Capítulo 39
Ester narrando
Os dias foram passando e eu e Sampaio ficamos um pouco mais intimo, ele me ensinava todos os dias atirar e toda vez ele me pedia para lembrar de uma pessoa que eu odiasse.
E só vinha uma pessoa na minha cabeça e eu realmente odiava.
Sampaio ainda não tinha chego e eu estava com a arma na mão, ela não tira balas é óbvio, e eu queria ter aprendido atirar a muito tempo, eu teria eliminado tantos fantasmas da minha vida.
Sampaio chega e me encara, eu estava observando a arma na minha mão pensando em um único destino para uma única bala que tivesse lá dentro.
— Esse olhar é de quem está pensando em m***r alguém – ele fala me encarando.
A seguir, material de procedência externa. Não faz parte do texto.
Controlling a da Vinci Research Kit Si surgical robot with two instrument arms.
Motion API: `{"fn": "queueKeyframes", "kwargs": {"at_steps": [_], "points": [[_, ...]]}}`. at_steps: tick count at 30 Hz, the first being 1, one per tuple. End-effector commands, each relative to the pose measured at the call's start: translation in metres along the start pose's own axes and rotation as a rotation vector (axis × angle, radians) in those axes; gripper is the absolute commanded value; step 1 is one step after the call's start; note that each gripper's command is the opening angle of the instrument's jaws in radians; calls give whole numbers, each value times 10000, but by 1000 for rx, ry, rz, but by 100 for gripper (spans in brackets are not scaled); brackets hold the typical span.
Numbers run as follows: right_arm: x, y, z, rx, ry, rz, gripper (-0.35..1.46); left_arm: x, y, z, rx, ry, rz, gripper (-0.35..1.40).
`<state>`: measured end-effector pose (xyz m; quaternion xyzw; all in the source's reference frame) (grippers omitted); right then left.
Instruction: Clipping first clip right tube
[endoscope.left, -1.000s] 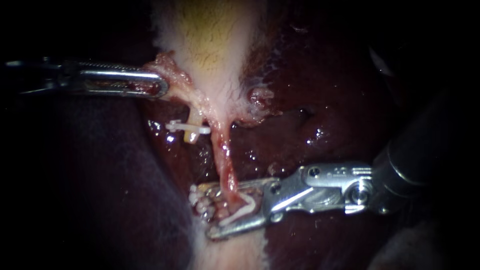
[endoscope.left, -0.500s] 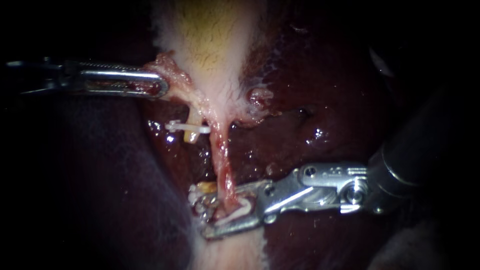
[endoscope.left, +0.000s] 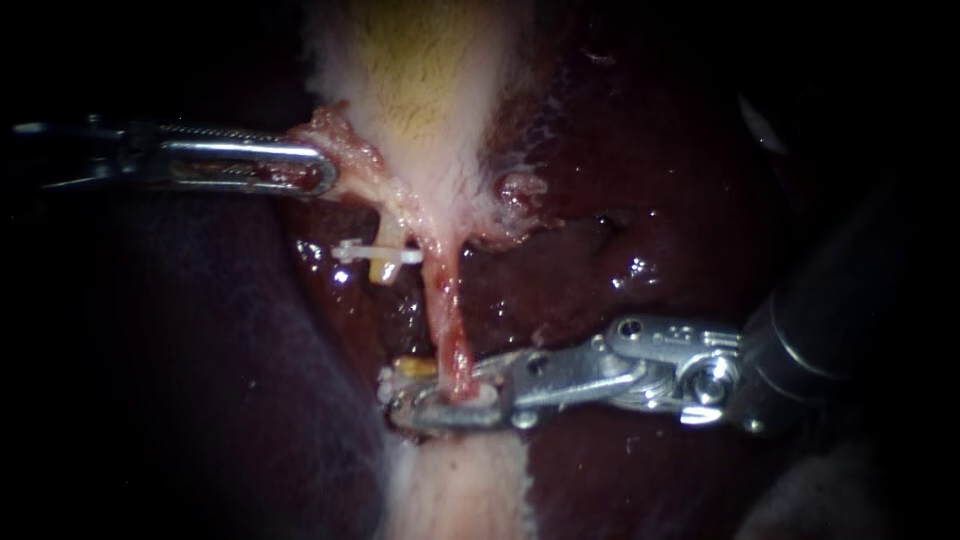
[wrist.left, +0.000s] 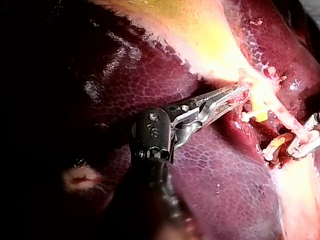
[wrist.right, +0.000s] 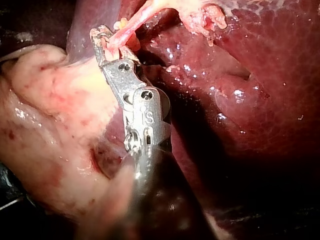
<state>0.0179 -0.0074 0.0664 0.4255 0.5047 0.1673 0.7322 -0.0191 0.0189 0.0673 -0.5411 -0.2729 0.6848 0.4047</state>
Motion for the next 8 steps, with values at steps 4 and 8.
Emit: {"fn": "queueKeyframes", "kwargs": {"at_steps": [4, 8], "points": [[-3, 0, 0, -2, -6, -3, -35, 0, 0, -1, 0, 0, 0, -35], [-4, 2, 1, -3, -6, -4, -35, 0, 0, 0, 0, 0, 0, -35]]}}
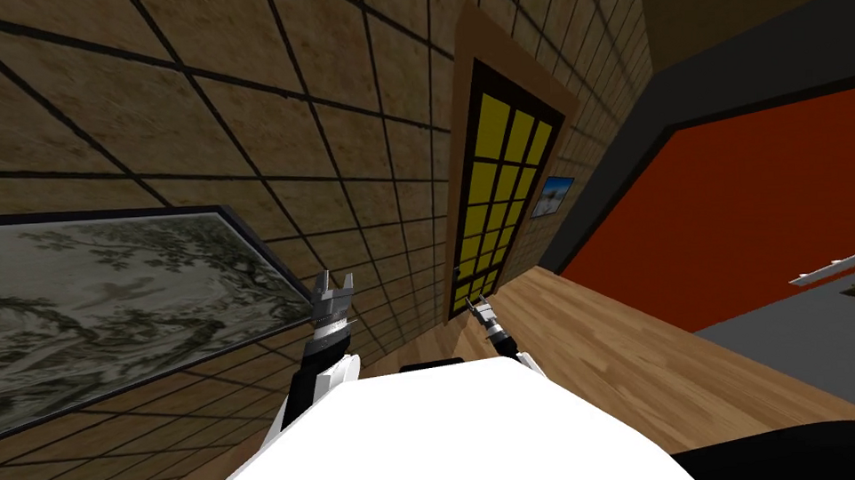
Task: Pull the door open
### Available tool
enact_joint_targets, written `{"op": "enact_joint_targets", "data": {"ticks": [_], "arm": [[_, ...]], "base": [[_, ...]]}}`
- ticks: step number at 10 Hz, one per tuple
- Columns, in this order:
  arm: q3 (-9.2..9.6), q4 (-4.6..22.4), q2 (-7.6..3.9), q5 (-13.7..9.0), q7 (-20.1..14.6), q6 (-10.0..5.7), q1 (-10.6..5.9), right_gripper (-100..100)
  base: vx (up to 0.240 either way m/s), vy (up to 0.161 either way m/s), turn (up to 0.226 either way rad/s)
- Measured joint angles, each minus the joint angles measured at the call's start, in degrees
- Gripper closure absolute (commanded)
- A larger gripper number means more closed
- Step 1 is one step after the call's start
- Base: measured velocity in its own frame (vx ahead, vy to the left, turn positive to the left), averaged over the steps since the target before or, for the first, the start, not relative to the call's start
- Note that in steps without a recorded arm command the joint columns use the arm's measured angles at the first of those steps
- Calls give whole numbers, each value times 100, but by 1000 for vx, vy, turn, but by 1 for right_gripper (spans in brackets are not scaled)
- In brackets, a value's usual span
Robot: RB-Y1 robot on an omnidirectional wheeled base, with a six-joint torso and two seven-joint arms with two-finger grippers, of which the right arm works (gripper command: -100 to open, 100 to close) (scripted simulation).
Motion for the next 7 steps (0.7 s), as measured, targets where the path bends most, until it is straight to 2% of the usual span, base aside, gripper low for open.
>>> {"op": "enact_joint_targets", "data": {"ticks": [5, 7], "arm": [[-88, 553, 5, 211, 411, -221, -104, -100], [-133, 864, 31, 297, 624, -337, -190, -100]], "base": [[92, -117, 110], [89, -122, 122]]}}
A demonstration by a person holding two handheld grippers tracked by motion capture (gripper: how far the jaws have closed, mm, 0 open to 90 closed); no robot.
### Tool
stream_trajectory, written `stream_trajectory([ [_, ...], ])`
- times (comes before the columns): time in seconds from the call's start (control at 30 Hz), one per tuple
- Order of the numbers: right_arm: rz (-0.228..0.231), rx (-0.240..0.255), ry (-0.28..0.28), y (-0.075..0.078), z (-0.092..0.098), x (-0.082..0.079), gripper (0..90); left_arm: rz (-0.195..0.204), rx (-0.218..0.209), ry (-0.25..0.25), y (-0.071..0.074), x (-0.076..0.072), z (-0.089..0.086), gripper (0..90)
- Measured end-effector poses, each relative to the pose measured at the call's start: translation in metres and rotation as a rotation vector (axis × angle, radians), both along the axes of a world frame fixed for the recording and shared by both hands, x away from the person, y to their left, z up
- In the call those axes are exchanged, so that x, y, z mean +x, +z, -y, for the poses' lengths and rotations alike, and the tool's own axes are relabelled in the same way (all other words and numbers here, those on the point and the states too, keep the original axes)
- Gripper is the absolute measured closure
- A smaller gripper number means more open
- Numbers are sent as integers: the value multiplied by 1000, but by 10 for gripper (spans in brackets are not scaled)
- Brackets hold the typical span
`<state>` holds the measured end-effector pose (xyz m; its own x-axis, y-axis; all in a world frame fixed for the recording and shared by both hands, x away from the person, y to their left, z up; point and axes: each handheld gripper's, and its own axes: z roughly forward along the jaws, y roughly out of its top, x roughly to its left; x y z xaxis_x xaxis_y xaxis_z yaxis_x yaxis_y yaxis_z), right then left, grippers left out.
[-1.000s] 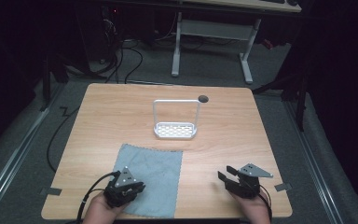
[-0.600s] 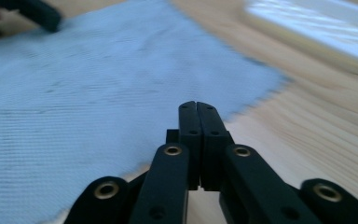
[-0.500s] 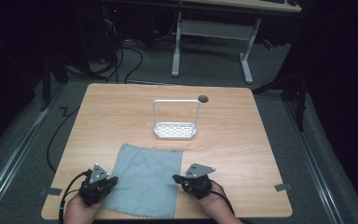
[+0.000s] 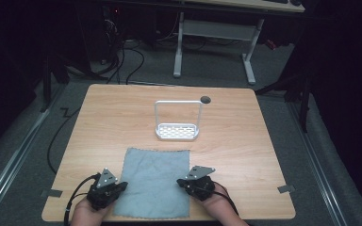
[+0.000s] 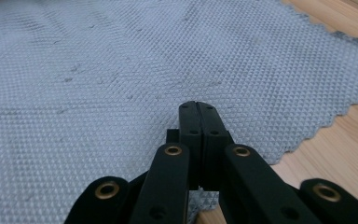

— Mas eu estou – eu falo olhando pasra ele – e quem sabe a gente quer m***r a mesma pessoa.
— Seu irmão?
— Não – eu respondo e ele me encara – outra pessoa e você sabe disso.
— Não entendi do que está falando.
— VocÊ sabe do que eu estou falando, não seja burro Sampaio – eu falo para ele e ele se aproxima.
— Então precisa treinar mais um pouco para conseguir atirar – ele fala – um tiro certeiro.
— Sem a pose? Acho difícil – eu falo e ele me encara.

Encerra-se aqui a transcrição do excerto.